COMMENTARY--Business
Intelligence (BI) has reached a new level of importance for
decision-makers. Conditions are in a constant state of flux, so
companies must quickly adapt to new patterns in customer behavior,
pricing and operations, in order to get and stay ahead. The speed at
which companies can access, parse, analyze and leverage complex
information is critical. Yet companies are struggling and spending a
fortune trying to quickly get information from massive amounts of
data for important business decisions.
The rapid growth of corporate data and increasing demand for
complex analysis pose a serious challenge to the existing business
intelligence infrastructure. Built upon a patchwork of technology
over time, the infrastructure often includes many types of
general-purpose DBMS software, a partially implemented middleware
strategy, a collection of different mid-tier SMP servers, assorted
disk arrays, and a myriad of end-user applications that rely upon
different database and communication standards. The entire system is
held together by database and system administrators who are
struggling to keep up with growing business user demands.
Current BI infrastructure
These BI architectures,
formulated years ago to serve online transaction processing needs,
weren't designed to handle analytical processing of terabytes of
data. Take into account real time requirements, and the patchwork of
systems built on general-purpose machines cannot keep up. With data
estimated to double every nine months, the analytics bottleneck is
only going to get worse.
Today's solutions are constantly moving large amounts of
information around complex and inefficient systems of software,
servers and storage. For a typical request, a server gets all the
information--often entire tables--from a separate storage device.
Not until the information is moved to the server does it process the
request and figure out exactly which portions of that information it
needs. As more and more users run larger and more complex queries,
the entire system is strained--CPU power, fabric bandwidth, disk
space, memory usage and other elements. And, while companies respond
by spending lots of money to add memory, fast CPUs and endless
database tuning, this doesn't address the underlying problem--it
merely moves the bottleneck from one part of the BI platform to
another.
Purpose-built appliances
A new generation of
purpose-built appliances are exploding across a multitude of mature
technologies, ranging from security to Web servers and streaming
media. IDC Research predicts that server appliances, including
high-end purpose-built servers, will exceed $31 billion annually by
2005.
A next-generation BI platform would combine massively parallel
hardware, software and storage, directly focused on providing
optimal response times and scalability at the terabyte level.

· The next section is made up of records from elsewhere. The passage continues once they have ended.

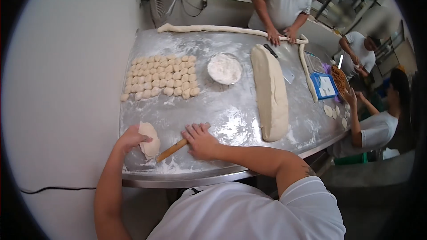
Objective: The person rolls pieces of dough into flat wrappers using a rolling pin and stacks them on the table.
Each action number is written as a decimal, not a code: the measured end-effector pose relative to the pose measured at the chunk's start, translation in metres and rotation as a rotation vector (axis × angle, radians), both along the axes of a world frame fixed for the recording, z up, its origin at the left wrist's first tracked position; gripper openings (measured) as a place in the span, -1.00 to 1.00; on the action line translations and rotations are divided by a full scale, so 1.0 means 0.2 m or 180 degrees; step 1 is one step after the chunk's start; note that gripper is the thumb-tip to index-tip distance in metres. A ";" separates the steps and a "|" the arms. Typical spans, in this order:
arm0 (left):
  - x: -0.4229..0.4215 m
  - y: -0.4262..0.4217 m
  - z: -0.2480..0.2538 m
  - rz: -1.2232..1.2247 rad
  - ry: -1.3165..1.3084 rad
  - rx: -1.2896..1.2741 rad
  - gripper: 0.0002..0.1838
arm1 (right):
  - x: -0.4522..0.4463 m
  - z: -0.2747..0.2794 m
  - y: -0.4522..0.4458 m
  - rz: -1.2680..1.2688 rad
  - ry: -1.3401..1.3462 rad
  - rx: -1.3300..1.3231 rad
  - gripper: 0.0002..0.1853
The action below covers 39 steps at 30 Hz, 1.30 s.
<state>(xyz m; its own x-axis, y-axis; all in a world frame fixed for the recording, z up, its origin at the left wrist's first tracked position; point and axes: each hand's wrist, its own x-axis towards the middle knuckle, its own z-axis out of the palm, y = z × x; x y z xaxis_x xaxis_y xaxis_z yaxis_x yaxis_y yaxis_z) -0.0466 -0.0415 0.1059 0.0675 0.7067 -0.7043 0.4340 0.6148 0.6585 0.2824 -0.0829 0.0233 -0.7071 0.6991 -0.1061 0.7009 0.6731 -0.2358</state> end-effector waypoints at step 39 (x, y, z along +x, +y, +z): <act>0.02 0.12 -0.26 -0.0668 0.2135 0.0981 -0.66 | -0.09 -0.02 0.18 0.0429 0.0479 0.0265 -0.18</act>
<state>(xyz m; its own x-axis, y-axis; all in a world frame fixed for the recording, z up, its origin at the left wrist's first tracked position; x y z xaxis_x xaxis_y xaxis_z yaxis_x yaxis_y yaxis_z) -0.0419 -0.0180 0.0540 -0.1502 0.8973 -0.4150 0.8886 0.3065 0.3413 0.2644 -0.0461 0.0189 -0.7983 0.5991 0.0619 0.5643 0.7799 -0.2707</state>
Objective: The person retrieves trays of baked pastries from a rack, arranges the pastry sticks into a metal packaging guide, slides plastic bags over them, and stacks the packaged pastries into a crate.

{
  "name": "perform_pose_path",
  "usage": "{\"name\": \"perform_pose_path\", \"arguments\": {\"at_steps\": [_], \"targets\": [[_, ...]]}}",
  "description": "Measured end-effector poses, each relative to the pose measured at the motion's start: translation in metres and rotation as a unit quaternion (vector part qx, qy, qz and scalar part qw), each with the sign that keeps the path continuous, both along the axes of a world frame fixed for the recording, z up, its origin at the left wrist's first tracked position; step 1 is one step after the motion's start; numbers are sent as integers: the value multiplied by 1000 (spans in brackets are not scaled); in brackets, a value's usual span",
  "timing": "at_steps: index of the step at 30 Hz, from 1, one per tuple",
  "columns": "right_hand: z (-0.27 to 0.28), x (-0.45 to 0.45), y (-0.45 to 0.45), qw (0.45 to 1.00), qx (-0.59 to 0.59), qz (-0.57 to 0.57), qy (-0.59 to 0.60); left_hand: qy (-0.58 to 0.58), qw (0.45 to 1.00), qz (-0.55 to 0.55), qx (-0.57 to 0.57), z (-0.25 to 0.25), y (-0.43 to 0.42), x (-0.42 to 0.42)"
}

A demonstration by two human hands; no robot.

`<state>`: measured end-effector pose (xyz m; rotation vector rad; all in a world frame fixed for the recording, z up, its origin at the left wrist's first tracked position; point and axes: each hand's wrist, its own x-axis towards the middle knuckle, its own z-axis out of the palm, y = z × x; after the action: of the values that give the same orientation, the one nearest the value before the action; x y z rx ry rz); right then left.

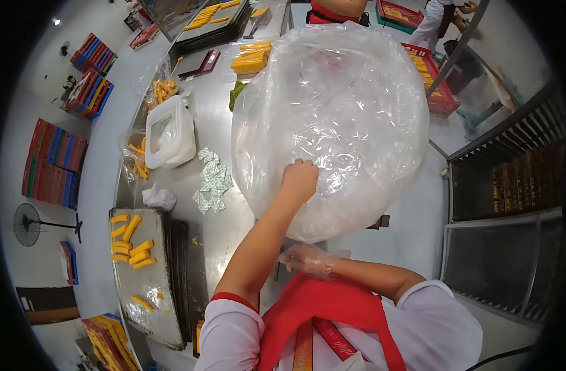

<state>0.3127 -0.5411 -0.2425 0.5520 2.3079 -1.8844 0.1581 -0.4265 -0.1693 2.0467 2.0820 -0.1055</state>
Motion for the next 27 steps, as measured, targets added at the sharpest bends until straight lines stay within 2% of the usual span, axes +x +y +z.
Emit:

By being fully compatible with the existing infrastructure, a
BI appliance can both rationalize and revitalize BI efforts to
enable optimized access to information. The purpose-built BI
appliance balances parallel processing, filters unnecessary data and
moves intelligence closer to the source of the data, all while using
low cost components. Adding intelligence and processing as close to
the actual data as possible creates an efficient, streamlined flow
of information. It gives businesses real-time access to information,
allowing them to quickly and cost effectively respond to market
needs.
As business and technical demands continue to grow and change in
the new century, the new BI appliance will be designed from the
outset to scale with data size, scope and performance needs. And it
must do all of this at an affordable and predictable price. When
evaluating purpose-built appliance technology there are several
important criteria to consider:
Performance: The goal of any purpose-built appliance is to
provide dramatic performance improvements. As a result, complex and
ad-hoc queries on terabytes of information go from hours or days to
minutes or seconds.
Effortless Scalability: From gigabytes to hundreds of terabytes
of user data--BI appliances must scale with little response-time
degradation.
High User Concurrency: The growth of information within today's
computing environment demands that BI appliances be able to handle
many requests simultaneously, serving hundreds of geographically
dispersed users.
Compatibility: It's critical that any purpose-built appliance fit
seamlessly within the organization's environment, leveraging the
investments they've already made in technology.
Affordability: Perhaps the most pressing need for business
intelligence appliances is the need for a reasonable total cost of
ownership. Appliances that are purpose built for analytics must have
lower up-front costs, but also must reduce the on-going maintenance
costs of the solution.
Flexibility: You must build a flexible system that's designed
from the outset to evolve and scale with data size, scope and
performance needs.
In the new environment, BI appliances will drive growth for
companies by changing the way they can do analytics. Queries that
were once impossible will now be executed cost effectively in
minutes. The evolution of next generation BI platforms can help
companies make more informed, better decisions.
Jit Saxena is co-Founder and CEO of Netezza Corp. Previously, Saxena
was founder, chairman and CEO of Applix Inc., a leading provider of
analytical CRM software that he took public in 1994.